Why aren’t CITs more popular? It’s a question confounding industry watchers, as many of the same benefits can be had for cheaper than their ’40 Act counterparts.
According to survey data from Coalition of Collective Investment Trusts (CCIT) and Cerulli Associates, CIT assets stood at $3 trillion as of year-end 2018.
The investment vehicle exhibited a compound annual growth rate (CAGR) of 7.25% over the five-year period ended 2018.
Notably, a temporary dip in market performance at the end of the period (4Q 2018) hindered what would have otherwise been a higher growth rate.
Generally priced lower than other retirement plan vehicles, such as mutual funds, costs continue to be the primary growth driver of CITs. However, broader penetration will depend upon CIT providers’ ability to address potential headwinds to growth and secure opportunities to improve advisor education.
Funds and flows
In recent years, defined contribution (DC) plans have accounted for the majority of flows to CIT products, forcing providers to increasingly question strategies for tapping the channel.

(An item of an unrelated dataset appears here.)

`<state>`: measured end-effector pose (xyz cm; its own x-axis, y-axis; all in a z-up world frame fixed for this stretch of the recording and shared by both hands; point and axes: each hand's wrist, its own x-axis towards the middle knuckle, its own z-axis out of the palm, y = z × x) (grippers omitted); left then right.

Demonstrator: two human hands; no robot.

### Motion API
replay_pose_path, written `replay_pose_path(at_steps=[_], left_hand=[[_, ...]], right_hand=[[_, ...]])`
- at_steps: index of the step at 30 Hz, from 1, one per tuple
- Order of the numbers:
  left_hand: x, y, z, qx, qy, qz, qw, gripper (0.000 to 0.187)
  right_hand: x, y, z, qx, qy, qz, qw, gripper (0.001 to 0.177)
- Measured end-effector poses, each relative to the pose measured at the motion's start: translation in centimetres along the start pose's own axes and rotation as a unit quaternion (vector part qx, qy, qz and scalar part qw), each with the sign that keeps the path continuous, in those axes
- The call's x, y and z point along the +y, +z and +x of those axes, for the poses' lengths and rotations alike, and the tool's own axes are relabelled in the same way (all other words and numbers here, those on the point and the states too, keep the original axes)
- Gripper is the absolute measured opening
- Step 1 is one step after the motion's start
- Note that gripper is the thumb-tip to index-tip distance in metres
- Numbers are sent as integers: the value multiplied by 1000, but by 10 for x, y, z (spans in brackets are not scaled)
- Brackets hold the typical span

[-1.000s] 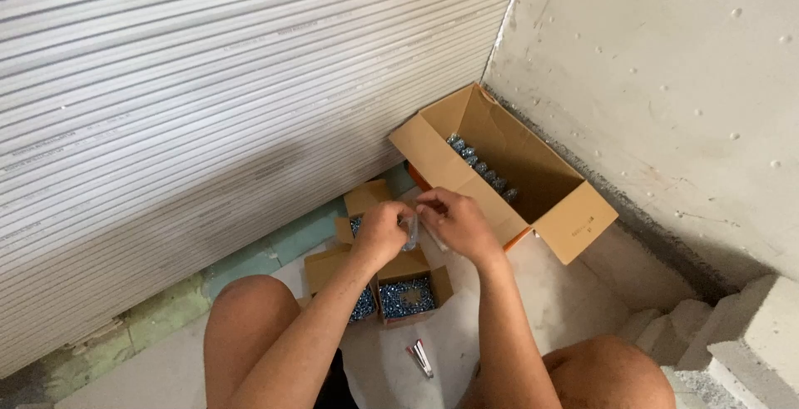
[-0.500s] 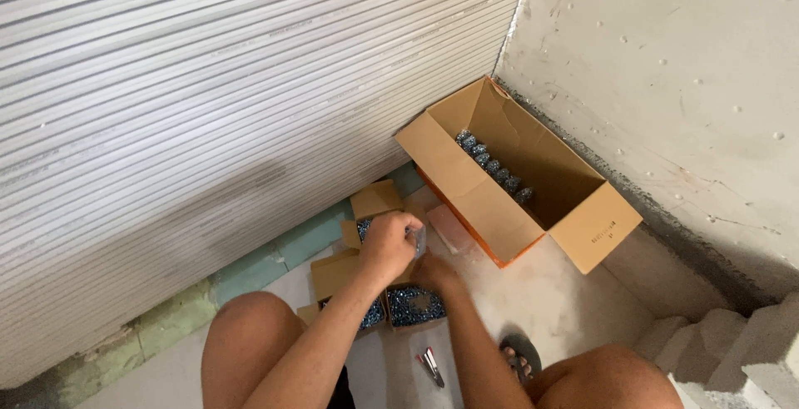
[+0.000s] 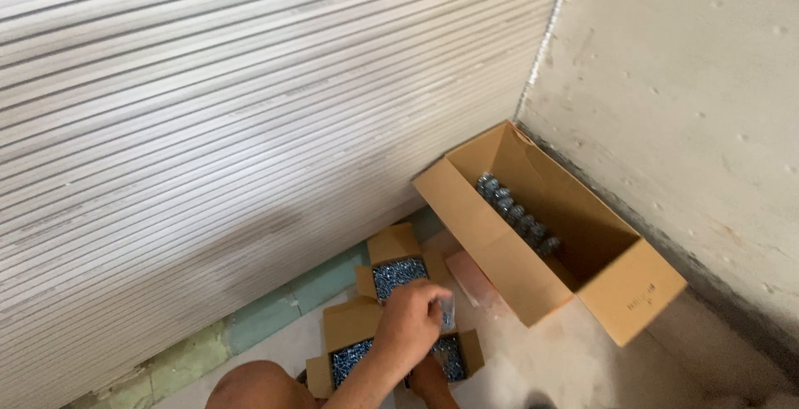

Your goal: Packing small blue screws from a large bulk box into smaller individual boxes while sitting on the floor.

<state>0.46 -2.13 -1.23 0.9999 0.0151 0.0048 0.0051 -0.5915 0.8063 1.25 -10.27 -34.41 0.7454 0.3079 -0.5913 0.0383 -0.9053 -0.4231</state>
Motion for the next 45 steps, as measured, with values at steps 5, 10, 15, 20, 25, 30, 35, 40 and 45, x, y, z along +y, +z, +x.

“More than 40% of CIT providers identify financial advisors’ lack of CIT knowledge as a top challenge to adoption in DC plans,” James Tamposi, senior analyst at Cerulli, said in a statement. “This highlights that one of the biggest initiatives has been to increase education and awareness of the vehicle among plan sponsors, financial advisors, and other industry participants.”
Another challenge that CIT providers face is addressing investors’ expectations for transparency.
“The lack of consistent, public reporting factors into DC plan sponsors’ reluctance to adopt the vehicle,” says Anna Fang, research analyst at Cerulli. “Almost half of providers surveyed noted that CITs’ lack of transparency relative to mutual funds threatens the vehicle’s adoption.”
Cerulli’s survey findings show that providers should continue to offer advisors as much information and transparency as possible (e.g., reporting, commentary).
The industry will be pressed to educate the advisor world, dispelling any long-standing myths that are preventing otherwise valuable vehicle recommendations.